Imaginez un galet lancé sur la surface plane d'un étang, les ricochets, les remous. Les remous à la surface et l'eau agitée en profondeur. Le galet, c'est ce forcené qui sème la panique sur son passage rue de Rome puis sur la Canebière à Marseille. Les ricochets, les remous, ce sont les conséquences de ses actes, les gens qu'il croise, trois hommes de 23, 27 et 35 ans à qui il assène un coup de poignard à la tête, au cou, à la nuque, les témoins qu'il épargne et qui se retrouvent seuls avec leur effroi, les questions des enfants qu'ils tiennent d'une main tremblante. L'eau agitée, ce sont les sirènes hurlantes des ambulances du bataillon des marins-pompiers, c'est aussi la rumeur qui se répand dans le quartier, dans la ville, dans la presse locale, sur les réseaux sociaux. Les gens qui disent j'y étais ou j'aurais pu y être.
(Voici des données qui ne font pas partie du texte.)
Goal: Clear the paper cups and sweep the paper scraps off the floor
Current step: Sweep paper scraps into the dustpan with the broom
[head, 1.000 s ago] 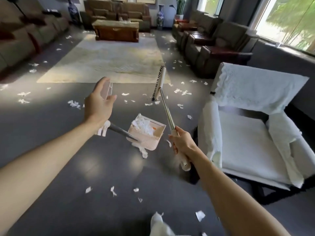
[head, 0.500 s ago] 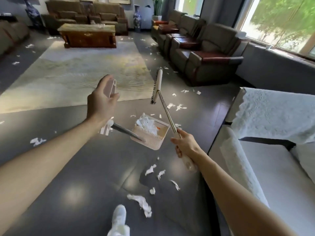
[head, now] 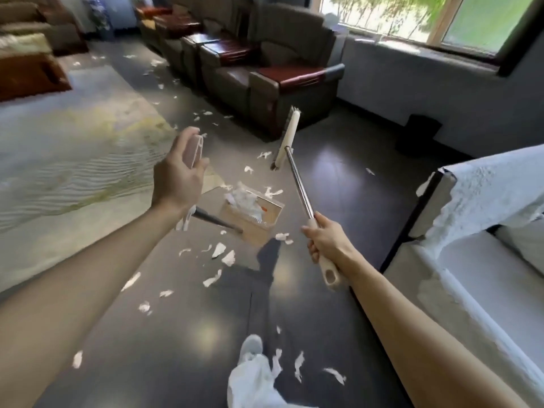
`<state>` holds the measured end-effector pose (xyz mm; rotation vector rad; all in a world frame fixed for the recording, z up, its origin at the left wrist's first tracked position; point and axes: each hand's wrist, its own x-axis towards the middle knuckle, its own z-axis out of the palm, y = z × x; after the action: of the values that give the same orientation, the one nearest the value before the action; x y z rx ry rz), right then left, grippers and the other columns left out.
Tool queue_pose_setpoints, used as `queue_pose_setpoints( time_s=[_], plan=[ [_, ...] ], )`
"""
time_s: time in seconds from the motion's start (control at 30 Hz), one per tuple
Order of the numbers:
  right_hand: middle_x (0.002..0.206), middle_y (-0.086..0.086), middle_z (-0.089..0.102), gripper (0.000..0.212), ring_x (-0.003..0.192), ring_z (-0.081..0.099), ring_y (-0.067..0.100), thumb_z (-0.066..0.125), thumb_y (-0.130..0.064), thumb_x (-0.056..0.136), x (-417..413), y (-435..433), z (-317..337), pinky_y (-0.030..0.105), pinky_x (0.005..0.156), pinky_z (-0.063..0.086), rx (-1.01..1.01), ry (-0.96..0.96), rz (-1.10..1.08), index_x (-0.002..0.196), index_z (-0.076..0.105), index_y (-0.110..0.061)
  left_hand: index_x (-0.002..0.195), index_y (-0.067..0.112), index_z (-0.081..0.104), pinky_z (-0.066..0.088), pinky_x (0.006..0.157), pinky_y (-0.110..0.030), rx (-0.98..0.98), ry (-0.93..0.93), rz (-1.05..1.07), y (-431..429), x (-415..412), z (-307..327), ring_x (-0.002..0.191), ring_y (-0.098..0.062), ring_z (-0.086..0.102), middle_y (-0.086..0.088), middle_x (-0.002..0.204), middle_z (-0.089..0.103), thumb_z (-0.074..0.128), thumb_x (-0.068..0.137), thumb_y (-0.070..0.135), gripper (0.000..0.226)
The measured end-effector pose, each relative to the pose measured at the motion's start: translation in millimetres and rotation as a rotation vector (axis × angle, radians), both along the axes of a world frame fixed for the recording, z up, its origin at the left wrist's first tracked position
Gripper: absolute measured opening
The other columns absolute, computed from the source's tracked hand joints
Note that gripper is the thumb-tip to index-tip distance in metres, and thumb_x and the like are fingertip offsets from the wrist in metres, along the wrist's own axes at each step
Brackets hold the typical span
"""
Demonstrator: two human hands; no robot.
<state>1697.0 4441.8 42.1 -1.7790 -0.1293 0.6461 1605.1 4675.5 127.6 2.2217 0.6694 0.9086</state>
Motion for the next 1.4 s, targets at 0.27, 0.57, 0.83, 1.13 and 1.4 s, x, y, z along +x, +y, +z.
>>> queue_pose_setpoints(
  time_s=[0.27,0.57,0.83,1.13,1.4],
  plan=[
    [0.054,0.002,0.040,0.029,0.036,0.036,0.009,0.050,-0.008,0.096,179,118,4,0.020,0.035,0.034,-0.034,0.037,-0.212,0.125,0.049,-0.003,0.132,0.024,0.050,0.041,0.089,-0.023,-0.068,-0.016,-0.159,140,220,10,0.111,-0.018,0.057,0.001,0.126,0.061,0.065,0.090,0.016,0.046],
    [0.057,0.003,0.040,0.041,0.037,0.036,0.008,0.048,-0.006,0.098,382,213,8,0.021,0.035,0.034,-0.018,0.045,-0.413,0.137,0.044,-0.014,0.135,0.026,0.048,0.038,0.088,-0.017,-0.105,-0.067,-0.400,232,467,10,0.110,-0.012,0.053,-0.001,0.130,0.057,0.062,0.092,0.016,0.046],
    [0.059,0.002,0.041,0.049,0.032,0.037,0.005,0.048,-0.006,0.097,565,250,26,0.018,0.033,0.034,0.042,0.034,-0.593,0.145,0.036,-0.010,0.133,0.025,0.049,0.041,0.092,-0.023,-0.070,-0.059,-0.616,264,705,19,0.108,-0.023,0.059,-0.004,0.121,0.063,0.063,0.091,0.015,0.045],
    [0.059,0.002,0.038,0.044,0.038,0.035,0.005,0.046,-0.004,0.098,847,221,18,0.018,0.036,0.032,0.075,0.046,-0.730,0.141,0.040,-0.013,0.131,0.025,0.052,0.038,0.087,-0.017,-0.145,-0.035,-0.732,229,1032,-1,0.104,-0.020,0.060,-0.002,0.118,0.065,0.063,0.090,0.015,0.044],
    [0.061,0.003,0.042,0.063,0.034,0.038,0.003,0.049,-0.006,0.098,1059,171,36,0.016,0.034,0.035,0.082,0.103,-0.840,0.153,0.022,-0.021,0.131,0.027,0.048,0.043,0.089,-0.021,-0.161,-0.044,-0.834,168,1275,19,0.097,-0.015,0.059,0.001,0.113,0.064,0.061,0.092,0.016,0.042]
  ],
)
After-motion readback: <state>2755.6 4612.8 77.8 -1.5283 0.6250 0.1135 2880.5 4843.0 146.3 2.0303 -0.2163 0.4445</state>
Inconscient du drame qui se déroule à deux pas, je traverse la Canebière armé de mes achats. Une paire de chaussures de randonnée flambant neuves pour une prochaine virée dans les Calanques et un énorme paquet de Chocobons pour agrémenter un cadeau d'anniversaire à préparer un peu plus tard.

Je vois piler sur moi, ou du moins j'ai l'impression qu'il pile sur moi tant il est proche, le véhicule banalisé de la BAC qui tente d'arrêter la course folle du forcené. Une ou deux secondes qui me paraissent une éternité. Où je suis incapable de bouger, incapable d'aider cette pauvre dame qui, dans la panique, empêtrée dans ses sacs de courses, a chuté. Quand retentissent les huit coups de feu, je n'ai toujours pas le réflexe de chercher l'abri dans le porche de l'immeuble derrière moi. Hébété, je scrute le corps sans vie de l'assaillant et une arme de poing gisant à ses pieds.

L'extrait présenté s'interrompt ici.